Task goal:
Every line in the entries where "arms" is found should be copied.

(Dataset records)
== Segment start ==
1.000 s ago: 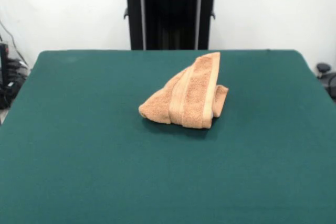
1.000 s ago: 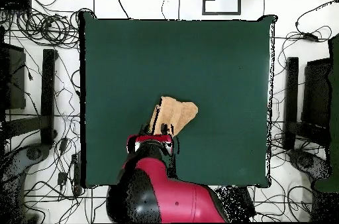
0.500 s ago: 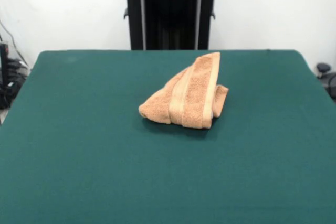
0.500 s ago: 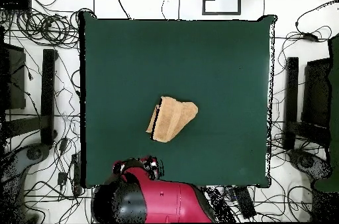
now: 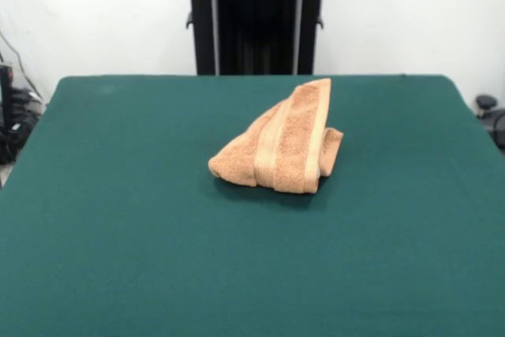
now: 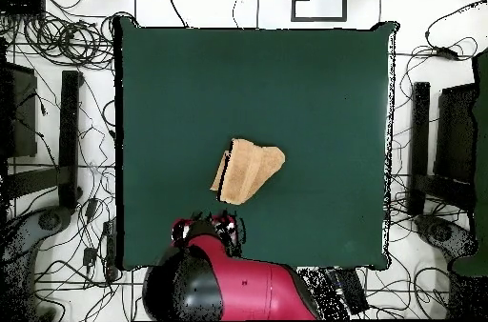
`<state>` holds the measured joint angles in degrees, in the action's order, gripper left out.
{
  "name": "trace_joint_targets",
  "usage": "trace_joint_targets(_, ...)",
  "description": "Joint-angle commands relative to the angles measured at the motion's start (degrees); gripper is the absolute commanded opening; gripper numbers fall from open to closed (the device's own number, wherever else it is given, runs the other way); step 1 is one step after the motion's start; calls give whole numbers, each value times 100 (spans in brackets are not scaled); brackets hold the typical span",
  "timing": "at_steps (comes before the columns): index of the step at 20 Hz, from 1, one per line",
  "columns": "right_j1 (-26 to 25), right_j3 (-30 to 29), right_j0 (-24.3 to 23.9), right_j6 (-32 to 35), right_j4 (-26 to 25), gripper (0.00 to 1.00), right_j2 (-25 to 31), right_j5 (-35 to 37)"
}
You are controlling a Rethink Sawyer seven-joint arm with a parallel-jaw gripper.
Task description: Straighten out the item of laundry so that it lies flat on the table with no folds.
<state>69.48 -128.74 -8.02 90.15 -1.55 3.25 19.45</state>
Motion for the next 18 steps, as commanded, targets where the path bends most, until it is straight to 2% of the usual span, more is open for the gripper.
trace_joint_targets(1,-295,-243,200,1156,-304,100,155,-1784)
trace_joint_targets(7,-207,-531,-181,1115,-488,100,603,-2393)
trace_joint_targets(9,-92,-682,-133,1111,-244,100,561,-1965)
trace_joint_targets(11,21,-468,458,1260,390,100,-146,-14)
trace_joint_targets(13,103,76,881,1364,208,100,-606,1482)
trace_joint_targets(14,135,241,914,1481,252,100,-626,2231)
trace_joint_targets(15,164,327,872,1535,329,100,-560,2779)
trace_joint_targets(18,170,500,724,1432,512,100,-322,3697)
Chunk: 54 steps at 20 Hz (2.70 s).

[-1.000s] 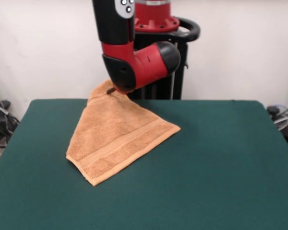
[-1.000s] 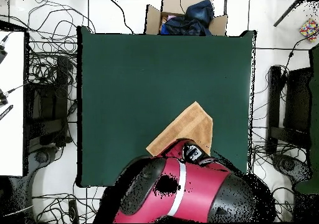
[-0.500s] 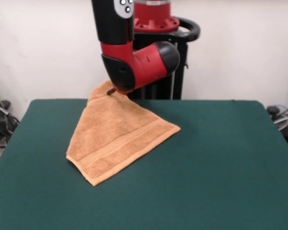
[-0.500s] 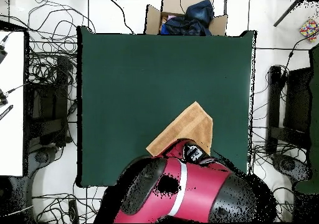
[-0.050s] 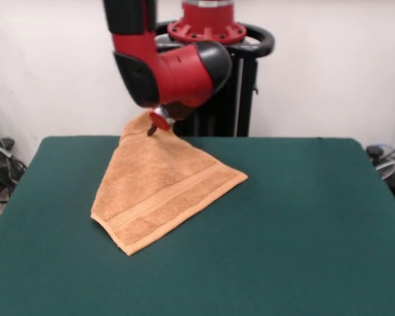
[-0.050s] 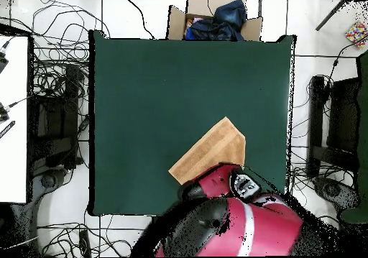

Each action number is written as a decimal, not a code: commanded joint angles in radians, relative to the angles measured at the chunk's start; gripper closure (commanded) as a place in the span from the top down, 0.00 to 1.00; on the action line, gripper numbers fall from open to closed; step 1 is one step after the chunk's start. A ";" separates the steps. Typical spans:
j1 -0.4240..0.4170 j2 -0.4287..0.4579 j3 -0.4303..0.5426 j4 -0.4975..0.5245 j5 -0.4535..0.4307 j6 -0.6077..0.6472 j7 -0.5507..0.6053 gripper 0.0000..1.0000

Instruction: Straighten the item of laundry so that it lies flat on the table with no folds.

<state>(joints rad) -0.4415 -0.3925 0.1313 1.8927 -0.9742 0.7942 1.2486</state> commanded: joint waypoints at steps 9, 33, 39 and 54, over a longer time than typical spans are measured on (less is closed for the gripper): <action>-0.142 -0.066 0.163 0.075 0.083 -0.452 0.103 1.00; 0.125 -0.089 -0.120 0.029 0.129 -0.788 0.253 1.00; 0.134 -0.080 -0.217 0.038 0.106 -0.756 0.204 1.00; 0.133 -0.060 -0.218 0.013 0.103 -0.854 0.175 1.00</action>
<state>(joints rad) -0.3102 -0.5128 -0.1099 2.0366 -0.9029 0.0043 1.2488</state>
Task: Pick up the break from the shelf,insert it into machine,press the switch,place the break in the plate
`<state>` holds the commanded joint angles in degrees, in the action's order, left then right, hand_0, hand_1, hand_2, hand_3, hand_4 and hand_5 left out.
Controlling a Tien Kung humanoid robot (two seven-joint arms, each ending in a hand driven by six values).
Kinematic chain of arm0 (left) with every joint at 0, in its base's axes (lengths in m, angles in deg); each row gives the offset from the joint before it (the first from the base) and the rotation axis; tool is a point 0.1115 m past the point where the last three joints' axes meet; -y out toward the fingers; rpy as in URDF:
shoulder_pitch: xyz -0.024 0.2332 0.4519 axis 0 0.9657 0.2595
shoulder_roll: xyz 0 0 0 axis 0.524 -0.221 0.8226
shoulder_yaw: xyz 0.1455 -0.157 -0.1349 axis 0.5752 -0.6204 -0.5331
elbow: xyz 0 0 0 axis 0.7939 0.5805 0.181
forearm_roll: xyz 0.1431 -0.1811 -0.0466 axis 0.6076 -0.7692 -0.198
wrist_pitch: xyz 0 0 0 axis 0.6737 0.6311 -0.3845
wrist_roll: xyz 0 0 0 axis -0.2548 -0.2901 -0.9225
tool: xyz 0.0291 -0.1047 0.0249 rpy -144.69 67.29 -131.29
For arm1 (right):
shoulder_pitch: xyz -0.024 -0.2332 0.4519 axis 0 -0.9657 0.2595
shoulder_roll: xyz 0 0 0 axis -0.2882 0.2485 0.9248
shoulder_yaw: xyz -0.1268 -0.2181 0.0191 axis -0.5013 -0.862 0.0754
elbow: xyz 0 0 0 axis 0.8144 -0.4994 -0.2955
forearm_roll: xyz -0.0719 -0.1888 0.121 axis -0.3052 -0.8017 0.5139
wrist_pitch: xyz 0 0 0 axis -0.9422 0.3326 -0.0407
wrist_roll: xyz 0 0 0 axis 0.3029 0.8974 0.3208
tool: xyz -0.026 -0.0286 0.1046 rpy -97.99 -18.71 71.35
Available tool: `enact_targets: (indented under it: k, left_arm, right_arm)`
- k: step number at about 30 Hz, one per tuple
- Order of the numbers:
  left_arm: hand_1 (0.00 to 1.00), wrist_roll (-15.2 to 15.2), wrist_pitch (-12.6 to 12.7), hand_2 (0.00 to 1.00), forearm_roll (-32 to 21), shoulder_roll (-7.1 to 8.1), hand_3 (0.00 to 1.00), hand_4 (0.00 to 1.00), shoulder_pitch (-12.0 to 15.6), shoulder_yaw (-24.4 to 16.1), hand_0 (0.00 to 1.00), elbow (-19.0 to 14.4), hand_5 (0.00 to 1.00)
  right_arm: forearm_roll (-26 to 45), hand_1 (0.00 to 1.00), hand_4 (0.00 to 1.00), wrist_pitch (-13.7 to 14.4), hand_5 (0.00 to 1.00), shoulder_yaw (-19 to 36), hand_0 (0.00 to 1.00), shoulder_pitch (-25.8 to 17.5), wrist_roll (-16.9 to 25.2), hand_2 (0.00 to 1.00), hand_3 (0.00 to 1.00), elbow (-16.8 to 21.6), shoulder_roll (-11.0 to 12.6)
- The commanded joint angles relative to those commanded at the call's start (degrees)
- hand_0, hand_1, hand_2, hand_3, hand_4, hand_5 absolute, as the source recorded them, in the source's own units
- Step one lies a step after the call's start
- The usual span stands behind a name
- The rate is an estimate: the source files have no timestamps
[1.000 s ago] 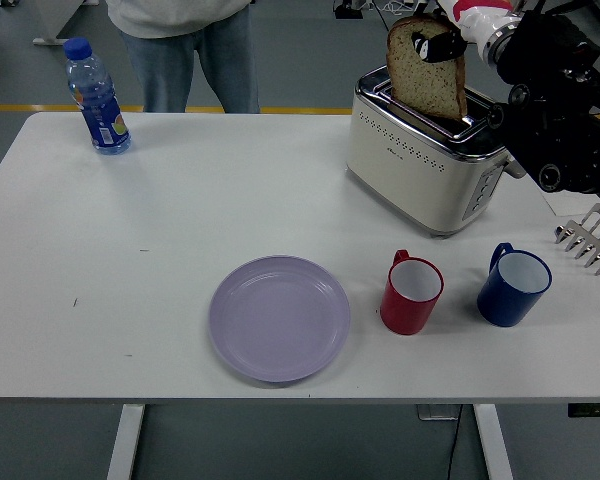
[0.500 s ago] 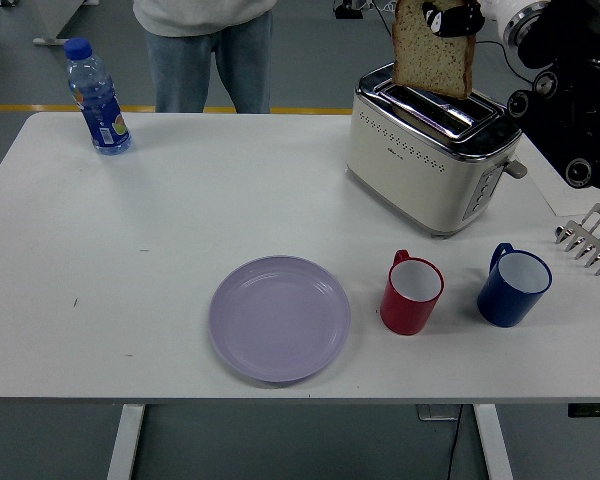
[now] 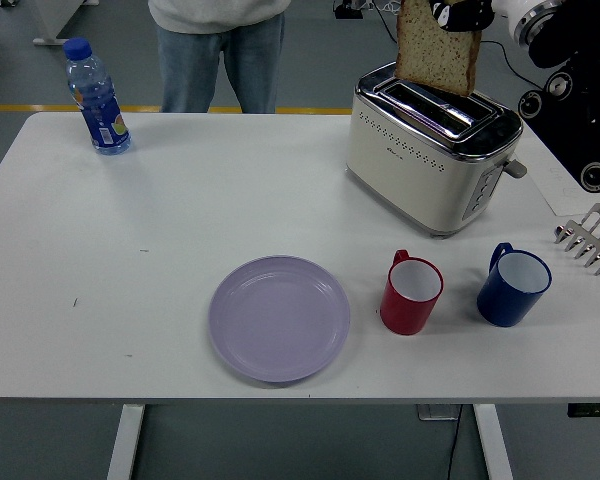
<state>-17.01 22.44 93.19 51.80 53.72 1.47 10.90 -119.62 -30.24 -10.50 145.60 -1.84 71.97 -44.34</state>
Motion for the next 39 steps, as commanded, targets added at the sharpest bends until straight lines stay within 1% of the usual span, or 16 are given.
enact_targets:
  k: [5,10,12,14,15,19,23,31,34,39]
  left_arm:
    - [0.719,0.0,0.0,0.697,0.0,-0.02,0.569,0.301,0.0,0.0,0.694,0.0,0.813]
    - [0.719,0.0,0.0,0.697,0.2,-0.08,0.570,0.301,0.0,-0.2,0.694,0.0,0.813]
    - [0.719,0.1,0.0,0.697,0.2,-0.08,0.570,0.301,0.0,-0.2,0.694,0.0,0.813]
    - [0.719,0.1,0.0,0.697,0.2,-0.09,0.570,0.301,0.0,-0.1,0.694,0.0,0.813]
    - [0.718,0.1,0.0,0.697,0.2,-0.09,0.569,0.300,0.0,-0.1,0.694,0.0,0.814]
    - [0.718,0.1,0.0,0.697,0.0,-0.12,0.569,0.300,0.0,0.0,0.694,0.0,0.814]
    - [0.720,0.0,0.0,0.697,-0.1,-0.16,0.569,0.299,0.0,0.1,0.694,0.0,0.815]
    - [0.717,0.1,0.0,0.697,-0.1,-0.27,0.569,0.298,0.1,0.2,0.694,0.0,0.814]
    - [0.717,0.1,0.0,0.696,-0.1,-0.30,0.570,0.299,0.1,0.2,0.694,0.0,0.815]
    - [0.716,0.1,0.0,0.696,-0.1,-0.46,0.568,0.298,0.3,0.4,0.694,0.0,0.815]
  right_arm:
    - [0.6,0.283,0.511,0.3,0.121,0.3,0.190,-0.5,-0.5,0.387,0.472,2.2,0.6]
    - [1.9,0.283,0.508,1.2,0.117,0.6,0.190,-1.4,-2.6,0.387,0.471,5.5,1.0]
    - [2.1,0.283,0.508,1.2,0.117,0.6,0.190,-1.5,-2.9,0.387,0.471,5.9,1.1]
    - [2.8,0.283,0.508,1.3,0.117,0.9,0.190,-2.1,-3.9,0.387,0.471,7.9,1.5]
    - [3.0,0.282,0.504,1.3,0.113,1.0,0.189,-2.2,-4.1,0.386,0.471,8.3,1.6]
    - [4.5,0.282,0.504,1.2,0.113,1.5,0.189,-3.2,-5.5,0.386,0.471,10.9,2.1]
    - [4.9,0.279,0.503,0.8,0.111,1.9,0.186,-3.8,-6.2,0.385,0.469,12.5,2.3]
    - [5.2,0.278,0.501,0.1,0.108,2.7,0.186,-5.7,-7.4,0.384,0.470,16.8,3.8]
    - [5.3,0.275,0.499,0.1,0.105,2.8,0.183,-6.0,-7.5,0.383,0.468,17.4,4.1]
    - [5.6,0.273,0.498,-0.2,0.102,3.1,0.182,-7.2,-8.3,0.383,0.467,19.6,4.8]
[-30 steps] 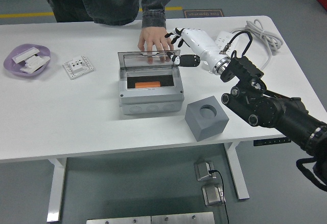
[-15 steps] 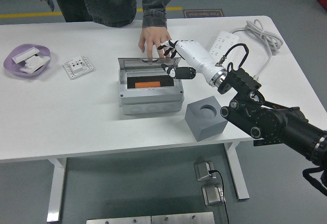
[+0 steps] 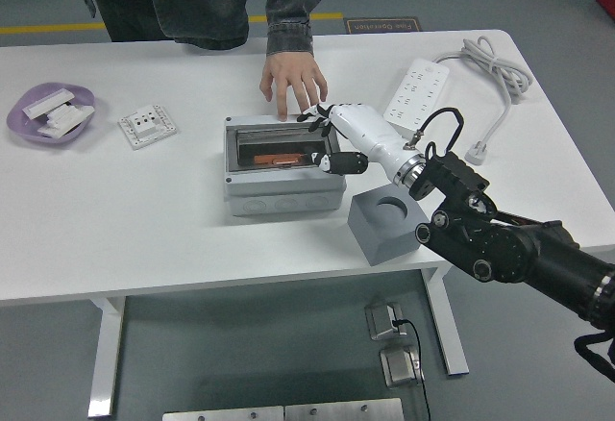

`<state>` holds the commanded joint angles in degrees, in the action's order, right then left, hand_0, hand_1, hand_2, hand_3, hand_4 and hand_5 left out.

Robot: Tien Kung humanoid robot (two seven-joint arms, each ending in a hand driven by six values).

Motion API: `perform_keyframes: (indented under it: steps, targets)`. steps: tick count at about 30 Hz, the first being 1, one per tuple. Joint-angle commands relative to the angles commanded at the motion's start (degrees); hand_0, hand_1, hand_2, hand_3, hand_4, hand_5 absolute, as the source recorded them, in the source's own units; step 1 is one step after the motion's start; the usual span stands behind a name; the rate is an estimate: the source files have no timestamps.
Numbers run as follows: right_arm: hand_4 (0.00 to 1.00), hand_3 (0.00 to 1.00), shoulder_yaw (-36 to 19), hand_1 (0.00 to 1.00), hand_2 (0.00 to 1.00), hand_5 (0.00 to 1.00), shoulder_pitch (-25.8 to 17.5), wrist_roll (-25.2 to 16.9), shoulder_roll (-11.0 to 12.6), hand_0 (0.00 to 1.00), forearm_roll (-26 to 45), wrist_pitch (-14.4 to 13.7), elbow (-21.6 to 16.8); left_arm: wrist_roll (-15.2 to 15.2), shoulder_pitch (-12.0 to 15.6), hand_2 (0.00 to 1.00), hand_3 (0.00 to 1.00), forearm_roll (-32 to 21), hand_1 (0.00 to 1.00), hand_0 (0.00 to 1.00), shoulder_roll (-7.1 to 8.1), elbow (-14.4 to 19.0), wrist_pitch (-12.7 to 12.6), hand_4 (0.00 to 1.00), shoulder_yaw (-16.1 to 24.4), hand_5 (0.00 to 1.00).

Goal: Pick up the cylinder from the cube,place it in the box,flap close box

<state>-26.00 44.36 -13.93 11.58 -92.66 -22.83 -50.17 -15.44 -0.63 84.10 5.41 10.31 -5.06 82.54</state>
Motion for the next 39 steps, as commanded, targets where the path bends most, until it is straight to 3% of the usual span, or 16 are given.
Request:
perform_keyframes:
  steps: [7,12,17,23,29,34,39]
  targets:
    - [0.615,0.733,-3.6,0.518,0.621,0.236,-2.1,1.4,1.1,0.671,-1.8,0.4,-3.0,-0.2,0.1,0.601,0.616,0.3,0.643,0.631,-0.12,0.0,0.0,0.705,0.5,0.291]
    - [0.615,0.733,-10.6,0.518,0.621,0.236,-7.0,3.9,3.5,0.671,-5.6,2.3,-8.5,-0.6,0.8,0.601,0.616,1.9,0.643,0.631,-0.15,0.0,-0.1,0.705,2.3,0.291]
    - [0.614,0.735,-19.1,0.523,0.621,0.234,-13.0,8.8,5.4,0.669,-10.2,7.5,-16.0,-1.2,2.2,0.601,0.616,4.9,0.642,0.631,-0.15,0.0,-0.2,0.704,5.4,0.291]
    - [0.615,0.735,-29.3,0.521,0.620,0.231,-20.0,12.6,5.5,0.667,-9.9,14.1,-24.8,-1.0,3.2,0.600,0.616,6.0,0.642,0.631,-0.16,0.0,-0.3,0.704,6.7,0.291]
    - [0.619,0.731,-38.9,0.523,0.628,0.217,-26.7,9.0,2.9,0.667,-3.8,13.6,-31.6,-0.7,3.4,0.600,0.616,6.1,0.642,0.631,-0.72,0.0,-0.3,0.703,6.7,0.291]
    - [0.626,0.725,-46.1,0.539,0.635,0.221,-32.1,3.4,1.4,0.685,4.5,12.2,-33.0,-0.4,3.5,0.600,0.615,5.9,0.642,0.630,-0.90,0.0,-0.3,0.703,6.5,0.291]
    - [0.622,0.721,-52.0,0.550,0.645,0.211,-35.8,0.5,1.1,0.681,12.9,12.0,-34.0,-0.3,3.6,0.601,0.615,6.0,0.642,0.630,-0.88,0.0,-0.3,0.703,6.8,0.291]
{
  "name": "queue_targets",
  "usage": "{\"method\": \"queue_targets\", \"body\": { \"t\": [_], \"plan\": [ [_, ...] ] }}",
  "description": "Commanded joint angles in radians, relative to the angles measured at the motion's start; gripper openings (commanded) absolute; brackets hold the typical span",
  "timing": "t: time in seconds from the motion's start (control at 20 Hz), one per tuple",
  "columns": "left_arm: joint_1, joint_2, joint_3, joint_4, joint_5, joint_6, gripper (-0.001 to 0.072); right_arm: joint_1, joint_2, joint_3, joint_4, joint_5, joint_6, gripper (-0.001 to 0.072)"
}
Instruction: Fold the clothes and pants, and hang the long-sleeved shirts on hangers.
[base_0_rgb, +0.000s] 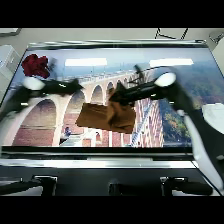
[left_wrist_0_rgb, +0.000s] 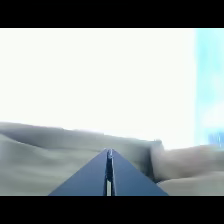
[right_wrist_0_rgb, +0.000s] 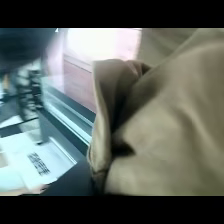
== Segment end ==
Response below:
Controlling a Tien Kung humanoid robot (two seven-joint arms, each ending in a hand driven by six values).
Robot: Tien Kung humanoid robot (two seven-joint arms, each ending in a hand driven by six values).

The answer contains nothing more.